The Unavoidable Folly of Making Humans Train Self-Driving Cars
UPDATE Friday, June 22: Police in Tempe, Arizona, say the safety driver of an Uber autonomous test vehicle was streaming TV on her phone right up until a fatal crash. In a detailed report, police obtained records from Hulu which show an episode of The Voice was playing on Rafaela Vasquez’s account. County prosecutors will decide if she will face charges, which could include vehicle manslaughter. Uber says it’s cooperating with investigations, and conducting an internal safety review. “We have a strict policy prohibiting mobile device usage for anyone operating our self-driving vehicles,” a spokesperson says.

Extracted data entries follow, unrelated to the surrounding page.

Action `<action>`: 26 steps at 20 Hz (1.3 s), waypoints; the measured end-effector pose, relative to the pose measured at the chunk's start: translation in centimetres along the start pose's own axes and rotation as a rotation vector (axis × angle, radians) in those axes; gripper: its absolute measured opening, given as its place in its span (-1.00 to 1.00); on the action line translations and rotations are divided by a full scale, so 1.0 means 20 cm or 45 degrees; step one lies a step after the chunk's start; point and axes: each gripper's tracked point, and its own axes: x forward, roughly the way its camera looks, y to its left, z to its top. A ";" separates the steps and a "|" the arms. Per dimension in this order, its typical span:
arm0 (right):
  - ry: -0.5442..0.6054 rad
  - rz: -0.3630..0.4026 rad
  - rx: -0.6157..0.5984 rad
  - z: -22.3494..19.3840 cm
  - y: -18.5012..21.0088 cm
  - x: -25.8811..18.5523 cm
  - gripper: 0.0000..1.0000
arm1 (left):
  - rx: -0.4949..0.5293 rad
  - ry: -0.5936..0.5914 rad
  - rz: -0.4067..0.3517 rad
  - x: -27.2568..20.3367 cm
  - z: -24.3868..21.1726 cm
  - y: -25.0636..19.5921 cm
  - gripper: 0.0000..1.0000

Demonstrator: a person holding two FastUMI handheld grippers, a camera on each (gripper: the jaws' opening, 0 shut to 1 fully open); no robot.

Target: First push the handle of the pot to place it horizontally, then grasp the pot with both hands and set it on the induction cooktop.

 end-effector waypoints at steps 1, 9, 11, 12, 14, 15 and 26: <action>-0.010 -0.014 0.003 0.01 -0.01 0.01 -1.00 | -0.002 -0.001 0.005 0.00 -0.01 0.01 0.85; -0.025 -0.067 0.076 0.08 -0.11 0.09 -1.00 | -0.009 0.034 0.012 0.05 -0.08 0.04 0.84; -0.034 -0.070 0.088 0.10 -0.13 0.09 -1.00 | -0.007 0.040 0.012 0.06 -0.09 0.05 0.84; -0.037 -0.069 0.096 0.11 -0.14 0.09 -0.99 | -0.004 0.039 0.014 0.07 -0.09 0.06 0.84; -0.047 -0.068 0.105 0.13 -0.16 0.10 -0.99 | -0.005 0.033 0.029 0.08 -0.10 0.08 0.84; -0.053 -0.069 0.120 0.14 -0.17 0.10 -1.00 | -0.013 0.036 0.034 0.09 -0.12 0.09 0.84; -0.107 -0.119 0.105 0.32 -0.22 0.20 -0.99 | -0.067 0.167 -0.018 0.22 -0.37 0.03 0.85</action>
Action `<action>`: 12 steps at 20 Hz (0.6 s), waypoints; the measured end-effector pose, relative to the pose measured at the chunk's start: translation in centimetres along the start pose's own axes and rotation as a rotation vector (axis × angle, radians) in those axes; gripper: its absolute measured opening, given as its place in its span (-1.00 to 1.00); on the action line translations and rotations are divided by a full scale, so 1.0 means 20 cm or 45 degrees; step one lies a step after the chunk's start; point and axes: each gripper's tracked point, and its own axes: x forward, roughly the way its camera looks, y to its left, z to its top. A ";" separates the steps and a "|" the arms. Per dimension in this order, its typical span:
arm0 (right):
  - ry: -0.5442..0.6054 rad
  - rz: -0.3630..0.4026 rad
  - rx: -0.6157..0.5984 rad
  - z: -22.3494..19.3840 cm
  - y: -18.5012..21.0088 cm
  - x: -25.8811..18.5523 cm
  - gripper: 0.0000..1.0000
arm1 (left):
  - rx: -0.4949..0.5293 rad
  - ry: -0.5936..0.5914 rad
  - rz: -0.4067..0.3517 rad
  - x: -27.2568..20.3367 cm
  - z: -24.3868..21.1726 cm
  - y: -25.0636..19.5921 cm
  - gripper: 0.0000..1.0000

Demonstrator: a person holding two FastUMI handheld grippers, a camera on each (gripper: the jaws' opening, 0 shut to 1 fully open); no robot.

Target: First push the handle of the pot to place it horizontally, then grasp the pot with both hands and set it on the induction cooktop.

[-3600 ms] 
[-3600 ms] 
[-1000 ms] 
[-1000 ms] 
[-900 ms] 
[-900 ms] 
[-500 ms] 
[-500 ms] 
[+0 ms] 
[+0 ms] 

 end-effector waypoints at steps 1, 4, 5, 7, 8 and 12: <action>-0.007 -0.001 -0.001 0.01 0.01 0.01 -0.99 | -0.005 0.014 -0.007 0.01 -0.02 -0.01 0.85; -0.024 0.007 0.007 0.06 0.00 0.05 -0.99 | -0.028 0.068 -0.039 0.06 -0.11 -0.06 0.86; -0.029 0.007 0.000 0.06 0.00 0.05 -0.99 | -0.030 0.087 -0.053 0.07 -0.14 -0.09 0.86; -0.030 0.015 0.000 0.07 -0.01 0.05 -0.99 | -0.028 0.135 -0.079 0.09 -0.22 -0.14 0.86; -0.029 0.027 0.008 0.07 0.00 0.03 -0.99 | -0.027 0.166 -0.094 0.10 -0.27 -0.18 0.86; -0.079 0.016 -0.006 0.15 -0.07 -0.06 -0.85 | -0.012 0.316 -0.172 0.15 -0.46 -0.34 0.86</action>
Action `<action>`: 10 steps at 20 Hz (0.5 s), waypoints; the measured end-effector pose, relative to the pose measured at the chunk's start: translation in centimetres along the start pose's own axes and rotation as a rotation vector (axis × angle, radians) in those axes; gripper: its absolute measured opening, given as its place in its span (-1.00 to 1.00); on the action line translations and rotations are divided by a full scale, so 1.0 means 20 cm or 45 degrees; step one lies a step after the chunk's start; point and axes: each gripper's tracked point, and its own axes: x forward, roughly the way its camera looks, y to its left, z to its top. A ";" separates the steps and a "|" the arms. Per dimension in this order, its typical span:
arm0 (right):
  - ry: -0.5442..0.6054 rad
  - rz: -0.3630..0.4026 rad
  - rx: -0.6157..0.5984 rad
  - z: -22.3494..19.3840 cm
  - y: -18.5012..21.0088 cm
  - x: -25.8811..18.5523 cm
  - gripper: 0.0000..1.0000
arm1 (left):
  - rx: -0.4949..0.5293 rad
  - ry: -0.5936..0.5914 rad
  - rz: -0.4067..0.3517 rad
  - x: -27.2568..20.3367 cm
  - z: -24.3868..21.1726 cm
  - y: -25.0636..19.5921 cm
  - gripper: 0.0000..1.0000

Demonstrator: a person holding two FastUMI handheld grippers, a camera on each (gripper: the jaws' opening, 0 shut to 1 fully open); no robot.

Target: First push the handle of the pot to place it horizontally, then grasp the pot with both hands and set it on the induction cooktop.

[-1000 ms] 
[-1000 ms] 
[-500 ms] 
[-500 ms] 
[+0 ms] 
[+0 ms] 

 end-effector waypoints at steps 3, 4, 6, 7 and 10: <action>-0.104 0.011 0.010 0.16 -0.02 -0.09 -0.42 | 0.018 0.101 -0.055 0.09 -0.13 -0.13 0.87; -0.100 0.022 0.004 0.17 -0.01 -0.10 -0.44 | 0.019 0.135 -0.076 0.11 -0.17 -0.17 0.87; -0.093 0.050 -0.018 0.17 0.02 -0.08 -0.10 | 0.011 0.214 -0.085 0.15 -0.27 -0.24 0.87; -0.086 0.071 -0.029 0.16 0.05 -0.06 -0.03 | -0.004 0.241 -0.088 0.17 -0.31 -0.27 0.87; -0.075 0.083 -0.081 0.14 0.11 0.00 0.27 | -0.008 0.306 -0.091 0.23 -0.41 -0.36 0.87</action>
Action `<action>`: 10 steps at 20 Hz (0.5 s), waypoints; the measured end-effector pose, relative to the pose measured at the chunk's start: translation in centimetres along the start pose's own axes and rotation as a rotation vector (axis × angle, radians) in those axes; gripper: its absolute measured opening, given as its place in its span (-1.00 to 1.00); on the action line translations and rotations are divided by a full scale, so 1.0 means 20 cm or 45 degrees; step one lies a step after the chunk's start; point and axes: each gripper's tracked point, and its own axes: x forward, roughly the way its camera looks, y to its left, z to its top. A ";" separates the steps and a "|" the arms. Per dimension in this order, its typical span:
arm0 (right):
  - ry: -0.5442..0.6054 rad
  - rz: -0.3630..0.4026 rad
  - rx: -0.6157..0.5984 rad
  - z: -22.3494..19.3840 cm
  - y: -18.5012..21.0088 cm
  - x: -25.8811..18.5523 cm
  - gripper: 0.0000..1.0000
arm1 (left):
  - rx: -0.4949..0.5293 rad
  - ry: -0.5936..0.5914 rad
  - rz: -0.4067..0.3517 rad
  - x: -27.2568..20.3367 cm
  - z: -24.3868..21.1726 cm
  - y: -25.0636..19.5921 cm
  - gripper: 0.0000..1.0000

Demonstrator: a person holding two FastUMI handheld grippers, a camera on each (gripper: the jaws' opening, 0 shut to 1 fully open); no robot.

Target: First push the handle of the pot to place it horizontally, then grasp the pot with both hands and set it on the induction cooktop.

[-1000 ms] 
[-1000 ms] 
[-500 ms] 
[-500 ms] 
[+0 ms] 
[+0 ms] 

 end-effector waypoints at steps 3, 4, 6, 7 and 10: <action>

This story about why humans are ill-suited to tasks like monitoring autonomous vehicles, and easily distracted, originally ran on March 24, 2018. We've updated it to include new details from both a National Transportation Safety Board preliminary report, released May 24, and the Tempe Police Department investigation.
The British Royal Air Force had a problem. It was 1943, and the Brits were using radar equipment to spot German submarines sneaking around off the western coast of France. The young men sitting in planes circling over the Bay of Biscay had more than enough motivation to keep a watchful eye for the telltale blips on the screens in front of them. Yet they had a worrying tendency to miss the signals they’d been trained to spot. The longer they spent looking at the screen, the less reliable they became.
The RAF could tell their skills deteriorated over time, but it wasn’t sure how long it was safe to keep them at their vital task. So they brought in Norman Mackworth. Mackworth brought his clock.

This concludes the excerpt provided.